A tale of two martyrs
14 September 2020 | Opinion
This weekend saw the somewhat muted commemorations of the deaths of two giants in the anti-apartheid pantheon, Namibia's Anton Lubowski and South Africa's black consciousness exponent, Stephen Bantu Biko. Both were cut down in their prime; Biko having been beaten to death in apartheid police custody on 12 September 1977 and Lubowski gunned down on the same day in 1989, as a new dawn beckoned for his nation. Both remain martyrs for a dream that was much bigger than them. Lubowski, who by all accounts was one of the icons of the bitter years before freedom finally came, was an advocate who defended political prisoners and was heavily involved in Namibia's trade union movement. His heart was genuinely with the downtrodden and bled for the plight of workers and their families. At its heart, Biko's black consciousness demanded pride, self-assertion and self-confidence.

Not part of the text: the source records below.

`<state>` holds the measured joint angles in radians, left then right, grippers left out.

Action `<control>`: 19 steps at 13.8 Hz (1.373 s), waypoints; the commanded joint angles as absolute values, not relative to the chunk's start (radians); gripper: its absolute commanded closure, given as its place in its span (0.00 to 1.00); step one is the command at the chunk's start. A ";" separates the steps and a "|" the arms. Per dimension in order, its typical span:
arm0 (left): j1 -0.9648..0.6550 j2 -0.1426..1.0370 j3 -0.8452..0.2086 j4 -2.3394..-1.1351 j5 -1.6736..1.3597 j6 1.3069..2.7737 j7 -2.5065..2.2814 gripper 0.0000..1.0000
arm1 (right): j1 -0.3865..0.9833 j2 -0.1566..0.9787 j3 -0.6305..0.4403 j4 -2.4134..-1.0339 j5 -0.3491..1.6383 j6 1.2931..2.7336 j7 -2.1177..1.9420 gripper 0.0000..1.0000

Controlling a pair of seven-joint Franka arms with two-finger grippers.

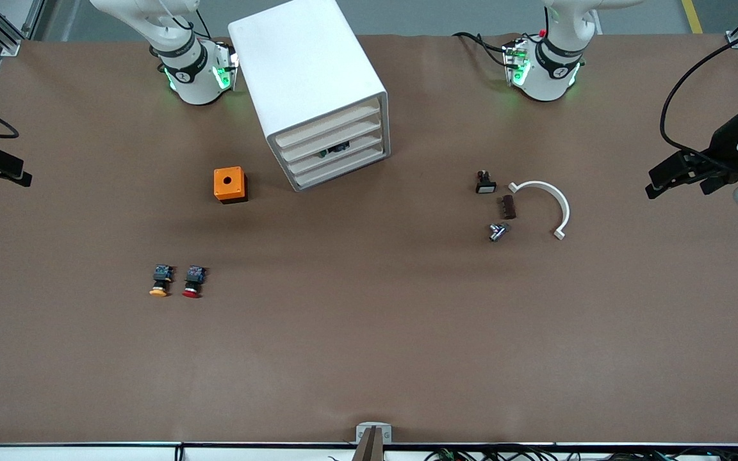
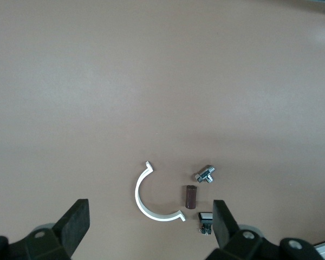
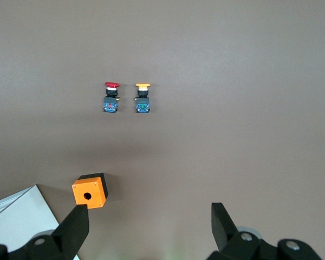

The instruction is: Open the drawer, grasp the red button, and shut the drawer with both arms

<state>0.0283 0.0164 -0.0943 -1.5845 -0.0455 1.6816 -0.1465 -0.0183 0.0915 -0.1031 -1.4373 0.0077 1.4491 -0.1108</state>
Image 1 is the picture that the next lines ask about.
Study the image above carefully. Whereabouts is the red mushroom push button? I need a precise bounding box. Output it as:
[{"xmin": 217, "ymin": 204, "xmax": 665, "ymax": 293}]
[{"xmin": 182, "ymin": 264, "xmax": 208, "ymax": 299}]

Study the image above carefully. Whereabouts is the yellow mushroom push button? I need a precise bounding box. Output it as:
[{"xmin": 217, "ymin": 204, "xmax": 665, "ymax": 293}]
[{"xmin": 149, "ymin": 264, "xmax": 176, "ymax": 298}]

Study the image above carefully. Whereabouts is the orange box with hole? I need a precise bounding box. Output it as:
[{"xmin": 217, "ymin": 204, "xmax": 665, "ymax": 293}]
[{"xmin": 213, "ymin": 166, "xmax": 249, "ymax": 205}]

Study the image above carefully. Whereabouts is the brown table cover sheet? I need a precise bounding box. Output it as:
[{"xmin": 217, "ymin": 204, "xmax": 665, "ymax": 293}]
[{"xmin": 0, "ymin": 33, "xmax": 738, "ymax": 446}]

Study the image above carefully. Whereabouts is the white half-ring pipe clamp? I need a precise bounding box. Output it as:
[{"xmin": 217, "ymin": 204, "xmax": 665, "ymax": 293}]
[{"xmin": 507, "ymin": 181, "xmax": 571, "ymax": 241}]

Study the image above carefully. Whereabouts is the black arm base cable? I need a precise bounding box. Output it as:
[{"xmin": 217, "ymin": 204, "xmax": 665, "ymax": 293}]
[{"xmin": 452, "ymin": 32, "xmax": 511, "ymax": 68}]

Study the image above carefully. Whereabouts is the white table edge rail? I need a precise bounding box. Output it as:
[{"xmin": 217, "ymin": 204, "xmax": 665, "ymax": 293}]
[{"xmin": 0, "ymin": 442, "xmax": 738, "ymax": 461}]

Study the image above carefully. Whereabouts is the bundle of black cables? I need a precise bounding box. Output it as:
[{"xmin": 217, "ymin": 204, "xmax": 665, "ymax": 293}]
[{"xmin": 327, "ymin": 445, "xmax": 738, "ymax": 461}]

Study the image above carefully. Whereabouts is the grey metal mounting bracket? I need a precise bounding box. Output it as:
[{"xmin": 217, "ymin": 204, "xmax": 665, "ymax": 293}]
[{"xmin": 356, "ymin": 422, "xmax": 393, "ymax": 444}]

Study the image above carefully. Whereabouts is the brown camera support bar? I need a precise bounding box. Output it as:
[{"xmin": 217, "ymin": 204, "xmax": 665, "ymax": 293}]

Biko's idea was that this would, in turn, stimulate a “revolution of the mind”, allowing oppressed peoples to overcome the racial inferiority and fear propagated by white racism, so they could appreciate that they were not just “appendages to the white society”. This relatively simple idea radically changed perceptions of the struggle. His death led to greater international pressure. In the same breath, Lubowski was simply ahead of his time in terms of embracing the equality of all, and it is a sad indictment that his family still waits for real answers regarding his assassination.